Supplied material
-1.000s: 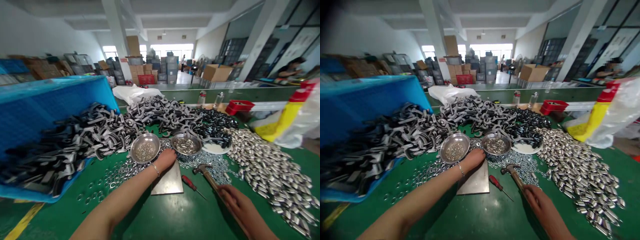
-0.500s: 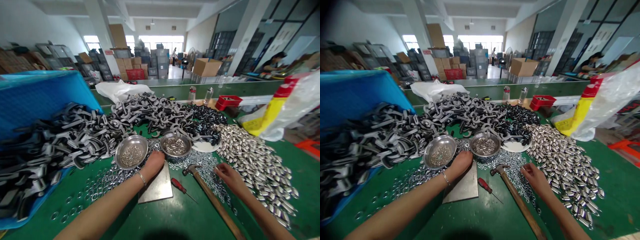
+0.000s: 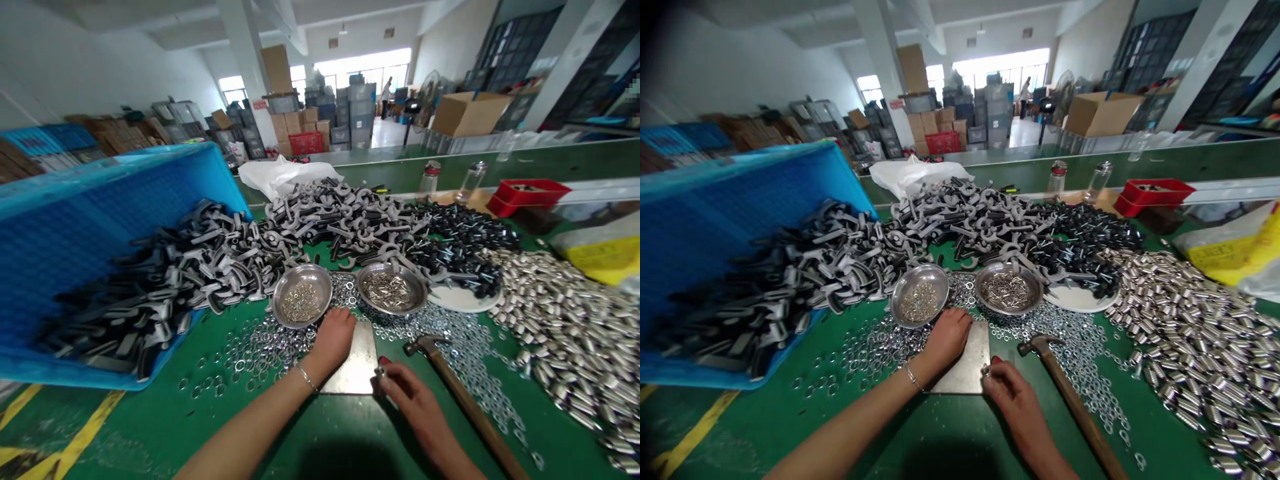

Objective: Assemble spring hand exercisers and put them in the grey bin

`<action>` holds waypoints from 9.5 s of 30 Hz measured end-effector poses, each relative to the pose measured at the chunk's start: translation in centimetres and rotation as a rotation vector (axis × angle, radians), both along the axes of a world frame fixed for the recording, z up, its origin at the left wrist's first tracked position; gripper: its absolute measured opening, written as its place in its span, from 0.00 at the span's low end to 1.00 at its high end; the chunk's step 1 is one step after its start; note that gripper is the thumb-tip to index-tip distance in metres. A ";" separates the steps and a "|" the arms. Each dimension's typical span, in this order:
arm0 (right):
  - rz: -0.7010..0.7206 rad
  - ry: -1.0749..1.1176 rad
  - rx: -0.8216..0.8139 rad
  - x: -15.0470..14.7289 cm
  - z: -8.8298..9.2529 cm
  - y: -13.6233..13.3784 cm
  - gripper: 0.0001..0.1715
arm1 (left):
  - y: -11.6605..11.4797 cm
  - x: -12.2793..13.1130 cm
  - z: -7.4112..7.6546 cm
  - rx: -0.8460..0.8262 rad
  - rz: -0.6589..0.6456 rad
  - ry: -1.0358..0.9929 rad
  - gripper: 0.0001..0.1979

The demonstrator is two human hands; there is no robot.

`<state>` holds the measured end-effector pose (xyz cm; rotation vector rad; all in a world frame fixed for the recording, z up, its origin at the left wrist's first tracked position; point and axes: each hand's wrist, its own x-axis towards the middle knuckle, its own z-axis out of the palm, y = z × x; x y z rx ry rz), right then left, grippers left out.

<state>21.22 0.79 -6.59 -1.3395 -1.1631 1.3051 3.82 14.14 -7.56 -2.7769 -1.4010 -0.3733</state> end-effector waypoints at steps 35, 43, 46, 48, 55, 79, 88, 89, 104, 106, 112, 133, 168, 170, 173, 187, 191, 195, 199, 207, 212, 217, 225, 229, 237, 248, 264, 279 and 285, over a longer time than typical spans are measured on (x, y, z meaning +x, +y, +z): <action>-0.001 0.828 -0.264 -1.6 1.1 1.7 0.09 | 0.1 -0.5 2.0 -0.057 0.048 -0.374 0.09; 0.089 0.744 -0.288 -4.1 1.0 3.9 0.11 | -3.1 -3.8 1.4 -0.530 0.326 -1.057 0.10; 0.115 0.738 -0.308 -4.7 1.0 4.5 0.12 | -4.5 -4.1 1.7 -0.789 0.312 -1.263 0.14; 0.142 0.724 -0.292 -4.9 1.1 4.5 0.11 | -6.1 -4.1 1.9 -0.910 0.301 -1.368 0.15; 0.203 0.706 -0.324 -5.2 1.5 3.6 0.10 | -10.0 -4.0 1.5 -1.174 0.372 -1.669 0.18; 0.237 -0.009 -0.030 -3.7 4.6 3.7 0.20 | 1.8 -19.9 4.5 0.108 0.284 -0.022 0.17; 0.250 0.050 -0.098 -6.7 1.9 1.6 0.18 | 10.9 -26.3 4.8 0.043 -0.102 0.223 0.08; 0.211 0.058 -0.105 -6.4 1.5 1.6 0.18 | 10.7 -26.5 5.2 0.050 -0.114 0.217 0.09; -0.067 0.206 -0.139 -6.4 2.5 1.3 0.22 | -12.4 -6.0 1.8 -0.868 0.346 -1.186 0.18; -0.113 0.226 -0.127 -6.5 2.9 0.8 0.22 | -12.3 -4.9 1.7 -0.869 0.392 -1.245 0.18; -0.160 0.186 -0.043 -7.3 3.2 -0.6 0.20 | -12.8 -3.8 2.0 -0.877 0.418 -1.362 0.17; 0.491 -0.782 0.475 -3.1 0.1 5.5 0.12 | -12.9 -8.9 2.8 -0.940 0.335 -1.418 0.17; 0.461 -0.767 0.616 -2.9 2.0 1.2 0.26 | -11.2 -3.8 4.2 -0.643 0.476 -1.295 0.21; 0.435 -0.838 0.525 0.8 2.1 2.7 0.25 | -10.4 -3.9 4.0 -0.662 0.473 -1.315 0.24; 0.024 -1.008 0.346 8.4 2.3 7.1 0.16 | -9.3 -3.9 3.9 -0.657 0.486 -1.330 0.25; -0.066 -1.004 0.043 16.7 0.8 18.5 0.10 | -10.0 -0.6 3.4 -0.914 0.429 -1.477 0.21; -0.191 -0.895 0.077 16.8 3.1 16.8 0.12 | -9.8 -1.4 2.6 -0.949 0.451 -1.735 0.19; -0.230 -0.681 0.160 11.2 5.4 10.6 0.25 | -10.2 -1.8 2.8 -0.983 0.480 -1.933 0.17; -0.095 -0.206 0.266 1.2 5.6 3.3 0.19 | -10.9 -0.8 4.2 -1.008 0.407 -1.939 0.15; -0.022 -0.505 0.594 -4.8 2.9 0.2 0.11 | -12.1 -1.5 4.5 -0.847 0.417 -1.762 0.13; 0.110 -0.577 0.545 -3.0 3.4 -0.9 0.08 | -12.5 -3.1 4.9 -0.778 0.373 -1.421 0.17; 0.202 -0.575 0.725 -2.3 4.3 -0.9 0.10 | -12.7 -3.5 7.1 -0.695 0.294 -1.238 0.14; 0.371 0.086 -0.044 -4.7 5.9 -0.7 0.18 | -12.8 -4.0 7.0 -0.473 0.220 -1.017 0.07; 0.450 0.139 -0.208 -5.6 6.0 -1.2 0.26 | -12.3 -4.6 6.1 -0.393 0.181 -0.933 0.08; 0.730 0.065 -0.462 -5.3 4.9 -1.1 0.46 | -12.2 -6.2 5.2 -0.545 0.067 -0.896 0.14; 0.657 -0.001 -0.191 -7.5 2.8 -2.4 0.33 | -12.5 -7.4 5.2 -0.569 0.101 -1.000 0.13; 0.478 -0.505 0.342 -5.8 3.5 0.1 0.19 | -12.7 -6.7 4.5 -0.607 0.313 -1.082 0.13; 0.633 0.340 -0.419 -7.4 3.5 -0.6 0.30 | -13.2 -7.4 3.9 -0.561 0.285 -0.981 0.14; 0.599 -0.663 0.433 -6.4 3.1 1.1 0.22 | -12.9 -7.7 4.1 -0.635 0.415 -1.048 0.14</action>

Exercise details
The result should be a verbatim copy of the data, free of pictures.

Answer for the task
-1.000s: 
-0.500s: 
+0.000s: 

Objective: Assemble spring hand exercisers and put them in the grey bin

`<action>` holds waypoints from 9.5 s of 30 Hz measured end-effector poses, each relative to the pose measured at the chunk's start: translation in centimetres and rotation as a rotation vector (axis × angle, radians), both along the axes of a world frame fixed for the recording, z up, its origin at the left wrist's first tracked position; gripper: its absolute measured opening, written as its place in its span, from 0.00 at the span's low end to 1.00 at its high end; the chunk's step 1 is one step after its start; note that gripper is the thumb-tip to index-tip distance in metres. A ";" separates the steps and a "|" the arms. Each dimension's typical span, in this order:
arm0 (right):
  - rz: -0.7010..0.7206 rad
  - ry: -1.0749..1.1176 rad
  - rx: -0.8216..0.8139 rad
  - x: -15.0470..14.7289 cm
  - z: -8.8298..9.2529 cm
  - y: -13.6233..13.3784 cm
  - gripper: 0.0001..0.1715
arm1 (left):
  - y: -11.6605..11.4797 cm
  - x: -12.2793..13.1130 cm
  - z: -7.4112..7.6546 cm
  - rx: -0.8460..0.8262 rad
  - rz: -0.6589..0.6456 rad
  - ry: -1.0358..0.9929 rad
  - gripper: 0.0001..0.1979

The demonstrator is two human hands; there is no robot.

`<state>` holds the measured end-effector pose (xyz cm; rotation vector rad; all in a world frame fixed for the recording, z up, its origin at the left wrist's first tracked position; point and axes: each hand's wrist, its own x-axis towards the middle knuckle, its own z-axis out of the palm, y = z × x; x y z rx ry rz), right then left, grippers left out.

<state>21.22 0.79 -6.59 -1.3395 -1.1631 1.3051 3.82 14.14 -7.56 -2.7769 -1.4010 -0.3733</state> end-effector waypoints at steps 35, 43, 46, 48, 55, 79, 88, 89, 104, 106, 112, 133, 168, 170, 173, 187, 191, 195, 199, 207, 212, 217, 225, 229, 237, 248, 264, 279 and 285, over a longer time than typical spans are measured on (x, y, z meaning +x, +y, +z): <action>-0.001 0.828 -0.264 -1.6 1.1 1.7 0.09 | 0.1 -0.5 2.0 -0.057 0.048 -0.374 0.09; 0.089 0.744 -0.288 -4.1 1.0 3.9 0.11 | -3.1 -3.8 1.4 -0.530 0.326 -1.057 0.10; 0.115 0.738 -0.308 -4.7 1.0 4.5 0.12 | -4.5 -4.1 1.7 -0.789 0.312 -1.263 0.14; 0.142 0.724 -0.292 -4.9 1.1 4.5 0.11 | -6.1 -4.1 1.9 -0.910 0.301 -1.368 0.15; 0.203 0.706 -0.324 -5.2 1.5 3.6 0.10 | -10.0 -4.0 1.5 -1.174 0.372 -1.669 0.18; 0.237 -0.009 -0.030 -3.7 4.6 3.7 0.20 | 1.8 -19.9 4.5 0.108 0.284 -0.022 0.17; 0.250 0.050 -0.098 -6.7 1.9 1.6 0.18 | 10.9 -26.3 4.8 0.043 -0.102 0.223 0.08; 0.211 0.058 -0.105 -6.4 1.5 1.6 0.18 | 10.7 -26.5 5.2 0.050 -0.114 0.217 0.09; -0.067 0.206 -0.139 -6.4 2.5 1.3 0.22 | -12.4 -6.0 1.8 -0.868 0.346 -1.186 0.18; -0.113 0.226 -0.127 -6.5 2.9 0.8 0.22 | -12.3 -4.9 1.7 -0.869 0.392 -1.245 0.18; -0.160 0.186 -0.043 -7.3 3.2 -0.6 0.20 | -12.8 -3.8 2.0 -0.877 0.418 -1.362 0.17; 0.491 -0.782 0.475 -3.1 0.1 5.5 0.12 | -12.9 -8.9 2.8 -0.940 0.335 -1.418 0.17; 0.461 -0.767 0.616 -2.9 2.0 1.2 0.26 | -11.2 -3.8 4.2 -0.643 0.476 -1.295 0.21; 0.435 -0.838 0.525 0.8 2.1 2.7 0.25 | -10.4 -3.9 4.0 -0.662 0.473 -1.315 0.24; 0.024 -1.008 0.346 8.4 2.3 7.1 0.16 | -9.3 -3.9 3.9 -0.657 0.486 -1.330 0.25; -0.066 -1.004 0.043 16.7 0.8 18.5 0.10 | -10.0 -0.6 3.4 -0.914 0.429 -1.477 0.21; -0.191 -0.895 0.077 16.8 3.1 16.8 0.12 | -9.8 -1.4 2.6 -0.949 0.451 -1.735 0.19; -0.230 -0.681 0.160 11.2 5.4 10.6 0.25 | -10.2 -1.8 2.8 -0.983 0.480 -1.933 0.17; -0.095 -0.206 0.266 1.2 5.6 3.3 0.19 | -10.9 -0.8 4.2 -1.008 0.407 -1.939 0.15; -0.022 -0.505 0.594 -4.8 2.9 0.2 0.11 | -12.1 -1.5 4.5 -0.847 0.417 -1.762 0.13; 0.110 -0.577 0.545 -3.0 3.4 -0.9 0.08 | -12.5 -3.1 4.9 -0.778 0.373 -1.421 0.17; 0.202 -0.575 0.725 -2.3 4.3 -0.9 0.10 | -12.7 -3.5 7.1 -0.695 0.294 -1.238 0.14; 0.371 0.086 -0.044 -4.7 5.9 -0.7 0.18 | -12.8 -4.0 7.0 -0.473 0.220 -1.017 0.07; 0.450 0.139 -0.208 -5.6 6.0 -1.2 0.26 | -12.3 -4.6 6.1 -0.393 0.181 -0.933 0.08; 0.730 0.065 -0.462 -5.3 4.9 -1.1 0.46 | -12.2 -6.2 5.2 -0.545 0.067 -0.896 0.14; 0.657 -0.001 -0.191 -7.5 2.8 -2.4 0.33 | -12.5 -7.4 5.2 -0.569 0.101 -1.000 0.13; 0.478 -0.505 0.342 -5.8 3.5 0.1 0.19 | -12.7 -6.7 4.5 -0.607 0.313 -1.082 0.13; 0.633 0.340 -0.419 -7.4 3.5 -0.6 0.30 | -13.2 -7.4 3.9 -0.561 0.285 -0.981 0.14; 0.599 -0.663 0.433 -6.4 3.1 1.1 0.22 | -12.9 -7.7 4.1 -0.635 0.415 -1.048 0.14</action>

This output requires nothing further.